Action item ->
Look below for the line that has "Does this scene include the left hand-held gripper black". Set down the lines from there through the line that has "Does this scene include the white floor", exactly as written.
Records for processing START
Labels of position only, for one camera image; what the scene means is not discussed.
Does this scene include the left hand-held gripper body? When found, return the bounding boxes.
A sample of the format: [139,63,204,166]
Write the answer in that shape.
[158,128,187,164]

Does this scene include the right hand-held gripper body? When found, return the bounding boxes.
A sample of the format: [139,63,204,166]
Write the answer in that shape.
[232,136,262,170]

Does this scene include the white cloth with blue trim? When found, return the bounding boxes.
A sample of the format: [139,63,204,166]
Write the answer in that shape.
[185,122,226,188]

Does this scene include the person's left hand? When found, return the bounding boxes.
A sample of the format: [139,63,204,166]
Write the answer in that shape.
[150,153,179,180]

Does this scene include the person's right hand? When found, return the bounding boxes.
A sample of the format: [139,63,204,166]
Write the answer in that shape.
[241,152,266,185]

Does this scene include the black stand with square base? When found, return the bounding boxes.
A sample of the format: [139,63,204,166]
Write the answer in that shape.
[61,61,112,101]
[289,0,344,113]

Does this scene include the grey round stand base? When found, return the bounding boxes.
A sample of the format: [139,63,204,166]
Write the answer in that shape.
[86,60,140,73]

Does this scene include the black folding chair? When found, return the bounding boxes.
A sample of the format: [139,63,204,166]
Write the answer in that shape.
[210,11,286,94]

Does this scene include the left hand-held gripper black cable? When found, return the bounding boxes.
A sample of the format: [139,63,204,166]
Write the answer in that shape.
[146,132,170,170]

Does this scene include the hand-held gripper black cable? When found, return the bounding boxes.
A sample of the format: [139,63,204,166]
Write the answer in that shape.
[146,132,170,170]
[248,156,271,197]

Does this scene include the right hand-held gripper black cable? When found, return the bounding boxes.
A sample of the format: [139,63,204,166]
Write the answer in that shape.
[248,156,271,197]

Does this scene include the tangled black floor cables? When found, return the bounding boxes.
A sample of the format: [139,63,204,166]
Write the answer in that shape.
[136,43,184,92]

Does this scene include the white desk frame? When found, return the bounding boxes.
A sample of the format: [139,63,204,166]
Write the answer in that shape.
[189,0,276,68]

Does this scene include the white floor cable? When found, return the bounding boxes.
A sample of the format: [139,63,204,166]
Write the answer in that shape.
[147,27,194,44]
Records for processing END
Result for this exercise ->
Does this scene include the left hand-held gripper black cable? When found, return the bounding boxes.
A sample of the format: [139,63,204,166]
Write the answer in that shape.
[146,132,170,170]

Does this scene include the hand-held gripper black cable? When found, return the bounding boxes.
A sample of the format: [139,63,204,166]
Write the answer in that shape.
[146,132,170,170]
[248,156,271,197]

Does this scene include the right hand-held gripper black cable? When found, return the bounding boxes.
A sample of the format: [139,63,204,166]
Write the answer in that shape.
[248,156,271,197]

Does this scene include the tangled black floor cables? When found, return the bounding boxes.
A sample of the format: [139,63,204,166]
Write the answer in that shape.
[136,43,184,92]

Does this scene include the white desk frame? When found, return the bounding boxes.
A sample of the format: [139,63,204,166]
Write the answer in that shape.
[189,0,276,68]

Does this scene include the white floor cable? When found, return the bounding boxes.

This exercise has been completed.